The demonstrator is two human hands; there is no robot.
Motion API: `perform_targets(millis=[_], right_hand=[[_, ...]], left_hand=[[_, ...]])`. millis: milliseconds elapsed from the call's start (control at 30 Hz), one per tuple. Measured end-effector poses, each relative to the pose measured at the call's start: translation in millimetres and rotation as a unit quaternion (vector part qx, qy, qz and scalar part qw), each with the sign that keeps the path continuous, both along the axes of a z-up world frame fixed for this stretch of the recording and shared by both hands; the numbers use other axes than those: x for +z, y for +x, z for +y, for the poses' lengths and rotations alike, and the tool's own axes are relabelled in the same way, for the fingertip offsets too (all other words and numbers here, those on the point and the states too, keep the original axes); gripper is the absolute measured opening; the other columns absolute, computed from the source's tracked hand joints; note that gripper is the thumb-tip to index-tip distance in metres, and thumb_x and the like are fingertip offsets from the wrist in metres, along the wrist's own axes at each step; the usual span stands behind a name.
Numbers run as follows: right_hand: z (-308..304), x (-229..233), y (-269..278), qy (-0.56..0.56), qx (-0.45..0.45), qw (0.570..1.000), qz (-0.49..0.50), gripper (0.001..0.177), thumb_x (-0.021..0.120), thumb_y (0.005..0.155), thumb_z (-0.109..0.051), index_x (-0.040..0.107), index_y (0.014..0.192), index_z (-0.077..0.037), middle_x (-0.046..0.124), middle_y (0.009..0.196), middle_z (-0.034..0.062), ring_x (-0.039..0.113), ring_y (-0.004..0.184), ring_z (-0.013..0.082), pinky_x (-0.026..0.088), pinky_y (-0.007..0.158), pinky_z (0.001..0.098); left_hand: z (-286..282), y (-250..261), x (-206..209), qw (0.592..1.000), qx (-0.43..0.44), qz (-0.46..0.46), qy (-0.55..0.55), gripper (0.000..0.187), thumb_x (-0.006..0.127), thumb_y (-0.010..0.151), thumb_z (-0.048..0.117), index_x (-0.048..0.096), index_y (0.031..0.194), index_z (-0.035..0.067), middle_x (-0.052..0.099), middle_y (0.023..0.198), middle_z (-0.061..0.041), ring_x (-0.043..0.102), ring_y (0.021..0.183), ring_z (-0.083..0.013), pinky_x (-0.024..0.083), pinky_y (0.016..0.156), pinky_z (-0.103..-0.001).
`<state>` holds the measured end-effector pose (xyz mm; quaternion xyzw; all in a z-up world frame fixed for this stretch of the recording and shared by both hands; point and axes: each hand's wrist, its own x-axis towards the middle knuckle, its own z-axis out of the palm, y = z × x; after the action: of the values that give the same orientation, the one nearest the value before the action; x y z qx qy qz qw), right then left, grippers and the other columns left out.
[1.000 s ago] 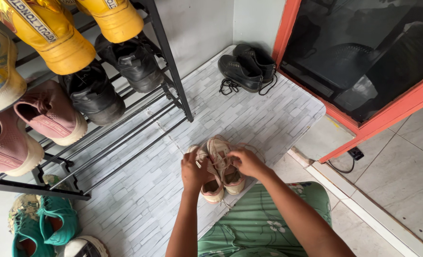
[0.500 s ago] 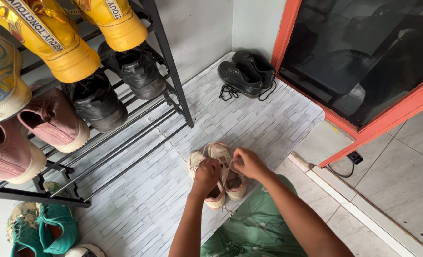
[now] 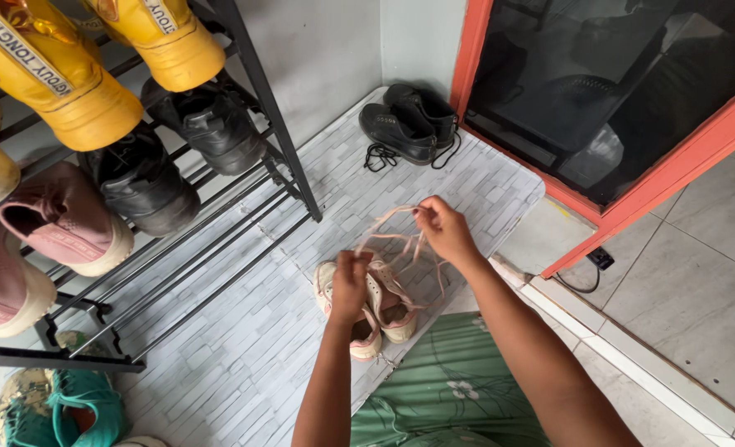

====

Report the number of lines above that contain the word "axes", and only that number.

RESULT OF THIS TASK
2